The science of the assembly line

Posted on 30. Aug, 2012 by in Academic Departments, Advanced Manufacturing, Annual Report, Industrial and Systems Engineering, Issues, Research

Once a powerhouse of manufacturing, the United States now faces stiff competition from Asian companies that, with a cheaper workforce, can afford to keep prices low.

However, says Industrial and Systems Engineering Associate Professor Jingshan Li, boosting productivity, as well as quality and the flexibility of a manufacturing operation allows profitability even with a well-paid labor force. The problem is turning production into a more scientific endeavor. “Currently, improving production systems is based on experience and common sense,” Li says.

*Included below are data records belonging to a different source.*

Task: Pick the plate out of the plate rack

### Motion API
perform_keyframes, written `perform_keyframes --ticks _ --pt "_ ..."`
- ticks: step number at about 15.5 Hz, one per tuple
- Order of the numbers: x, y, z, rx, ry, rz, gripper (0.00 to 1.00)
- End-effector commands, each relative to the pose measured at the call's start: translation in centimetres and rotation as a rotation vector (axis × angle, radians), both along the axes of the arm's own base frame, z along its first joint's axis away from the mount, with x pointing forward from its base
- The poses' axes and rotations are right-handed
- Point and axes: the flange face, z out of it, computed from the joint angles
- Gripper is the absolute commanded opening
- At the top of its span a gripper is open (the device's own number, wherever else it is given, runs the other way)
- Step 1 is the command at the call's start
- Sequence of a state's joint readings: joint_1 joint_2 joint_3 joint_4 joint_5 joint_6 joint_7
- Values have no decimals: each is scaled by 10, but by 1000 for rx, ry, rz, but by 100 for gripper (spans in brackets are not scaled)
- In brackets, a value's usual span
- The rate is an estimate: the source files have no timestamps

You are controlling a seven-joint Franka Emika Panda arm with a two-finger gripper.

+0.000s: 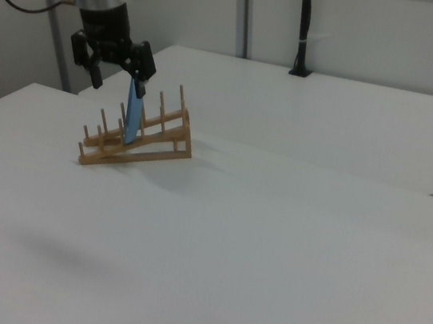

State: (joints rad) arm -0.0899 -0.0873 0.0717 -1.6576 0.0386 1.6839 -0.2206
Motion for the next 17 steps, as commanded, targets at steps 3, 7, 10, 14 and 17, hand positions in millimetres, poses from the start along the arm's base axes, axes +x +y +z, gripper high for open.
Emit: perform_keyframes --ticks 3,7,10,14,17 --pt "42 21 -11 -43 -104 15 100" --pt "78 79 -36 -152 -247 -70 100" --pt "96 116 -57 -115 -323 -29 100" --pt "118 160 -66 -59 -411 -87 100" --pt "133 189 -87 -30 -504 -168 97"
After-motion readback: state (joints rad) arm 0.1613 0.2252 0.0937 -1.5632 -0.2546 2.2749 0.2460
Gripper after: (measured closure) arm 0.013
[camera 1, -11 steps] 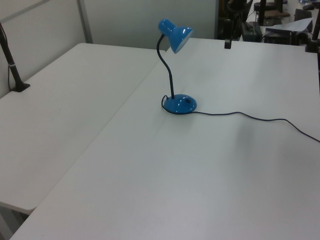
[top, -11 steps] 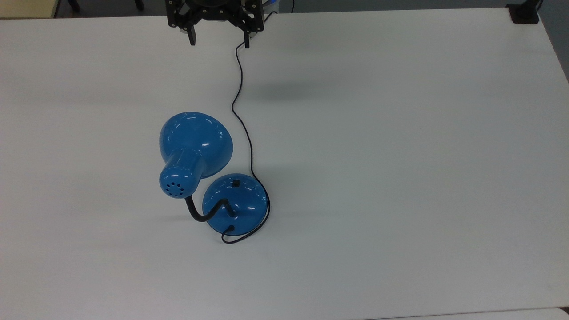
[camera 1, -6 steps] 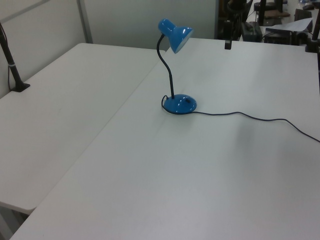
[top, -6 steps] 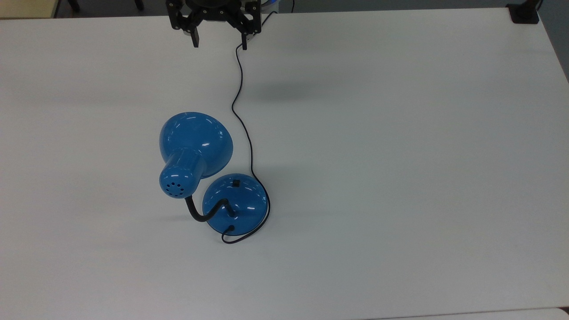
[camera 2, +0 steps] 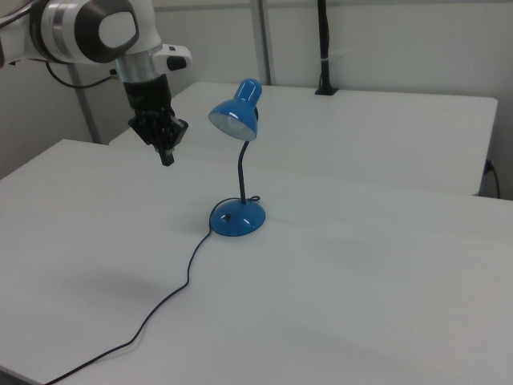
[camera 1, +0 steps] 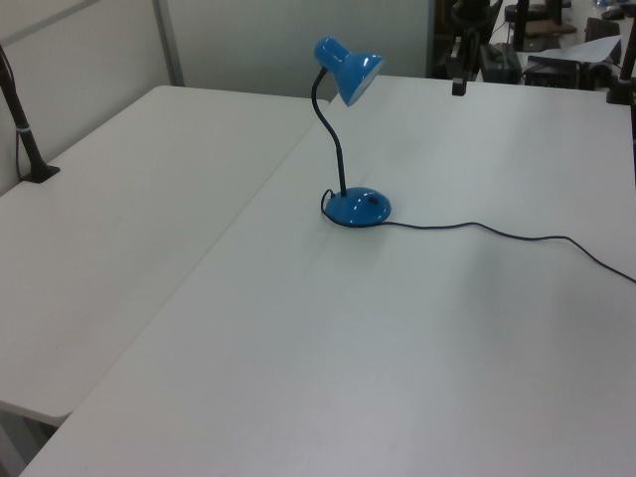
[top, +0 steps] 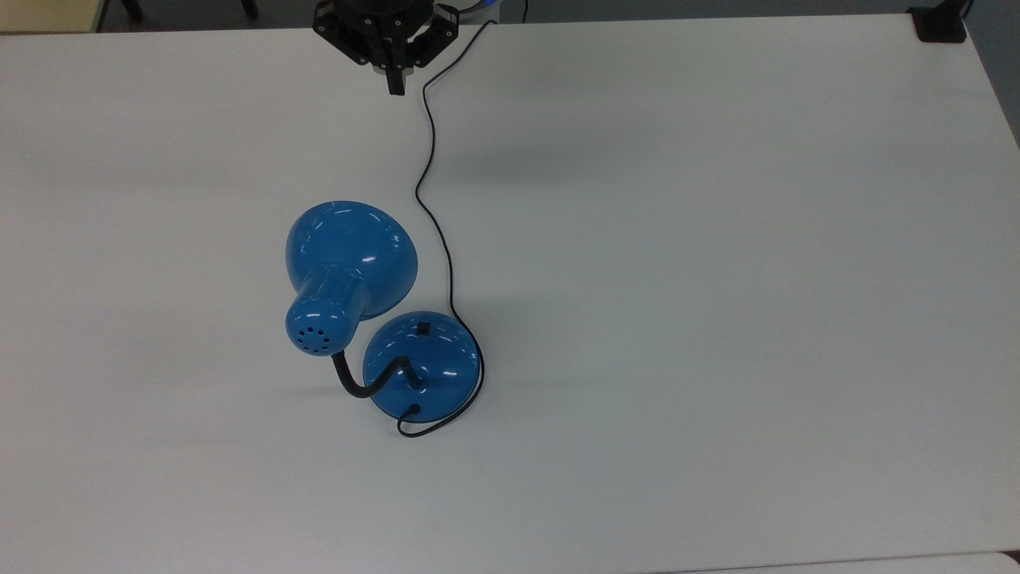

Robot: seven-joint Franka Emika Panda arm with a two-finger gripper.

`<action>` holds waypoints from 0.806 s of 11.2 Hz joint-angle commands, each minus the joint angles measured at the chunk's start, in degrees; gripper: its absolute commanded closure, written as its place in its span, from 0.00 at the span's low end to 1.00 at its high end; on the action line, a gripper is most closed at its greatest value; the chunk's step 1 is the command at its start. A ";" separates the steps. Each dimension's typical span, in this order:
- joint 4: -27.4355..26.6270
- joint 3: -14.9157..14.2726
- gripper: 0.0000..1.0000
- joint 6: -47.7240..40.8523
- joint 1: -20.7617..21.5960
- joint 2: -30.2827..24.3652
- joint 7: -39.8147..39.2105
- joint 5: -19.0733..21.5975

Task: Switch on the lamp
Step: 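Move the gripper over the blue lamp base and lower it toward the switch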

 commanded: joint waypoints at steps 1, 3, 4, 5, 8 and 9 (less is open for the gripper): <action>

Instead, the United States can win with science.

Li spent several years working for General Motors, and later collaborated with Toyota in Kentucky. There, he noticed a striking difference between the two plants when it came to data collection. “When I was at GM, from my computer screen I could monitor every aspect of production and track any vehicle’s progress from one station to another,” he says. “At Toyota, at least a third of the stations had no data collection at all. It’s  far behind the United States.”

By taking better advantage of the data gap, U.S. automakers can become more productive and competitive. Li’s method, called production systems engineering, is based on finding and applying fundamental principles of manufacturing to make production systems more efficient. For example, manufacturing throughput will increase if machinery is improved, or buffers—the number of parts or raw materials kept in reserve in the case of supply chain or machine breakdowns—increased.

By analyzing mathematically how such properties interact, in combination with rigorous data collected from a given production line, engineers can find the most effective improvements, rather than those that simply apply common sense.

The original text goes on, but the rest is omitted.